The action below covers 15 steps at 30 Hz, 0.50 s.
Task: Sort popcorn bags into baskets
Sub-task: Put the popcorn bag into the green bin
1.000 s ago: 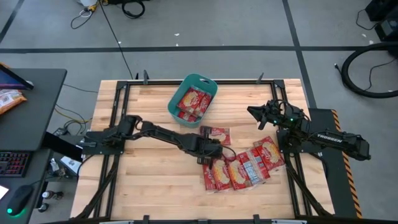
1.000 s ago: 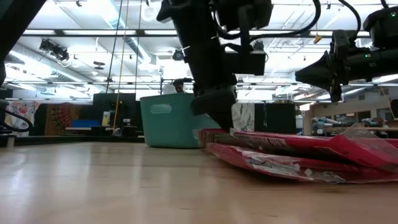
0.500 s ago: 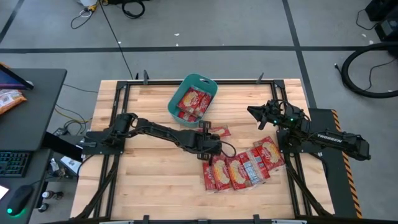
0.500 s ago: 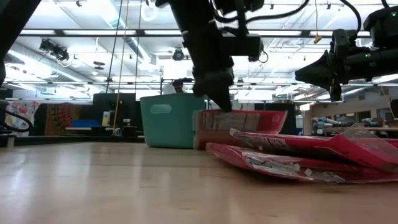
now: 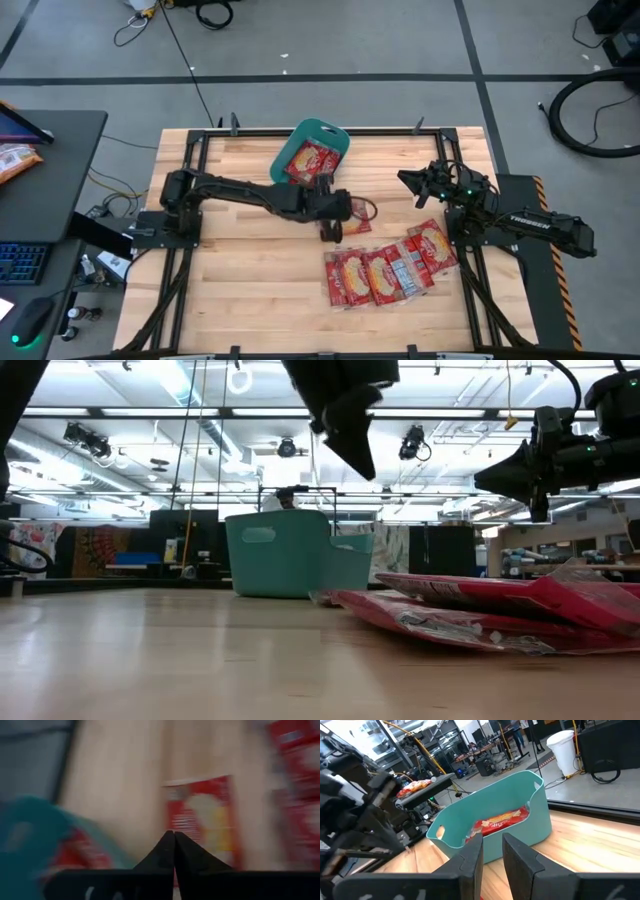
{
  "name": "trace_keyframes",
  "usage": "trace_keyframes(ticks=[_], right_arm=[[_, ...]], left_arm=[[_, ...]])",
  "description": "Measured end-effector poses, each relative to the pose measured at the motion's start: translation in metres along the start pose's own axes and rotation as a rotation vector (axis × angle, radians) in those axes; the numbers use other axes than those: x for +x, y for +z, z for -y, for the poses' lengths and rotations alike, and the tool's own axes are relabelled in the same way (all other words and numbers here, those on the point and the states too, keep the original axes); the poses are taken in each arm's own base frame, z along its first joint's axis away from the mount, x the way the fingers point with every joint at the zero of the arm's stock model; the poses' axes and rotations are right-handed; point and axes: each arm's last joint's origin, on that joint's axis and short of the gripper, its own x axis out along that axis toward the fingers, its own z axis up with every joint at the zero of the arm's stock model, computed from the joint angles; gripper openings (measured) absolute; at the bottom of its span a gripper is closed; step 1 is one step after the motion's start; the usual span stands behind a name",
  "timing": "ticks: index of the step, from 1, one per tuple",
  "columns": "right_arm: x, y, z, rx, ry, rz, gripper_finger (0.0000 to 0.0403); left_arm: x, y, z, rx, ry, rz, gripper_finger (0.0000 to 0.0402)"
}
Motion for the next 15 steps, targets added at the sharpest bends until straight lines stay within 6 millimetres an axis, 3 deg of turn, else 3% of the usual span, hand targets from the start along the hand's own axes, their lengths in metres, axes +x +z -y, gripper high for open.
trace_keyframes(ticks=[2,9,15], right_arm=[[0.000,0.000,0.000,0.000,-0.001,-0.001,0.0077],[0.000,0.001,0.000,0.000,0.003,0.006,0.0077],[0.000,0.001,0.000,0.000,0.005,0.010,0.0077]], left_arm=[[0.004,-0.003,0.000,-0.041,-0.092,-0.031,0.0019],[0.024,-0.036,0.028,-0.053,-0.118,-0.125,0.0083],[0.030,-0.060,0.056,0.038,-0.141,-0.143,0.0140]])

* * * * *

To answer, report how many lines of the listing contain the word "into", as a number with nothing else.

■ Exercise result ■
2